What the exercise asks —
If a line in the listing below has the string "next", copy it out.
━━━━━ Extracted records ━━━━━
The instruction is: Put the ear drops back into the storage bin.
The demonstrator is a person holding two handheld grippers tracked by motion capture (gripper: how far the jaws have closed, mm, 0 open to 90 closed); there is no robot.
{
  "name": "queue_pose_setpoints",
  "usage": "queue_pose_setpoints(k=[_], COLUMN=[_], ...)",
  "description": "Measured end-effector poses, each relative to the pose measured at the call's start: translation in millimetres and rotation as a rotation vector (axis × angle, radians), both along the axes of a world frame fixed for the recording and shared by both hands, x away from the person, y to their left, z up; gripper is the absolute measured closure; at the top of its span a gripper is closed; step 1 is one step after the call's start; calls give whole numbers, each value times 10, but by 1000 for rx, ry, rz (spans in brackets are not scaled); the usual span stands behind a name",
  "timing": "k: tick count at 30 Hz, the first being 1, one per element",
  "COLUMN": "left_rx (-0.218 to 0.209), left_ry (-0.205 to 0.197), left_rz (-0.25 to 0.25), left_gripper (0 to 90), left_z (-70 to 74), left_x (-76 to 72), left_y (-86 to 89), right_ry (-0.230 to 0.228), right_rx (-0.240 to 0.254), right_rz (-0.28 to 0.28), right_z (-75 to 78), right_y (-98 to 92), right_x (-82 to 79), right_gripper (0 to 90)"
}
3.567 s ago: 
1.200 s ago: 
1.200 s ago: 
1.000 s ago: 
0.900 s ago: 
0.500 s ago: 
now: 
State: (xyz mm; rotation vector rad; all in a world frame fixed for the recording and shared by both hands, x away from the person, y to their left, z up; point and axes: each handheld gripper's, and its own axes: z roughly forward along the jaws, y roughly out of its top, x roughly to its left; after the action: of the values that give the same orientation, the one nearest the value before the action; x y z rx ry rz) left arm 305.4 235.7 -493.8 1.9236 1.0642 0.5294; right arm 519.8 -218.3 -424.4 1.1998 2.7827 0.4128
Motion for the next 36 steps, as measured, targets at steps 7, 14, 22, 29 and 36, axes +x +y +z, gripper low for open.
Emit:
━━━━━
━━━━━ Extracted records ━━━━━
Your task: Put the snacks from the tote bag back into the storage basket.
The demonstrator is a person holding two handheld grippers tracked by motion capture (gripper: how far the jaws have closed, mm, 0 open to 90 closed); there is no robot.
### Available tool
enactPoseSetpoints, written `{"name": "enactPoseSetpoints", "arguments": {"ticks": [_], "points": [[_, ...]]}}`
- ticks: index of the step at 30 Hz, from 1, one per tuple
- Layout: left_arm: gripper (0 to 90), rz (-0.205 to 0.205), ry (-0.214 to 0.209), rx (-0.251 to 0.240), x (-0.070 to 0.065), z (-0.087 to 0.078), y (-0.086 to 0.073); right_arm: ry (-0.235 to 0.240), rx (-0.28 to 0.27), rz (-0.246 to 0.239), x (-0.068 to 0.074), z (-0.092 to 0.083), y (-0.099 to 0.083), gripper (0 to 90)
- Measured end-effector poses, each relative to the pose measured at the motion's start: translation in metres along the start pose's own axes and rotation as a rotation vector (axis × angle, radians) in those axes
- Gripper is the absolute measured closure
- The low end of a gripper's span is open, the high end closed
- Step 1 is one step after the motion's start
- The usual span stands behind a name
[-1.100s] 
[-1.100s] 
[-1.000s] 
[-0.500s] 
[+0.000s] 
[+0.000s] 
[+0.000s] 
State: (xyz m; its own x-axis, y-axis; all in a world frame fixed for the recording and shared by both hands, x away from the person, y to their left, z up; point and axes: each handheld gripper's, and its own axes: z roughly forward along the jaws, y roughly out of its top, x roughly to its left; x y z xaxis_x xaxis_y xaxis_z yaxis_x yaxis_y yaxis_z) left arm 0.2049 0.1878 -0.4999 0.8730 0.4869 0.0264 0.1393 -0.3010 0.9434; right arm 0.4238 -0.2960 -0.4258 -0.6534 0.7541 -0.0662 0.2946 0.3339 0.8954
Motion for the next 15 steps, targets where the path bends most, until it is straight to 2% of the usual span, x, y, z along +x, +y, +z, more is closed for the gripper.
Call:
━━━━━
The completed task —
Motion for the next 36 steps, as measured, targets at steps 7, 14, 22, 29 and 36, axes +x +y +z, gripper low for open.
Motion for the next 15 steps, targets where the path bends most, until it is straight to 2% of the usual span, x, y, z along +x, +y, +z, more is closed for the gripper.

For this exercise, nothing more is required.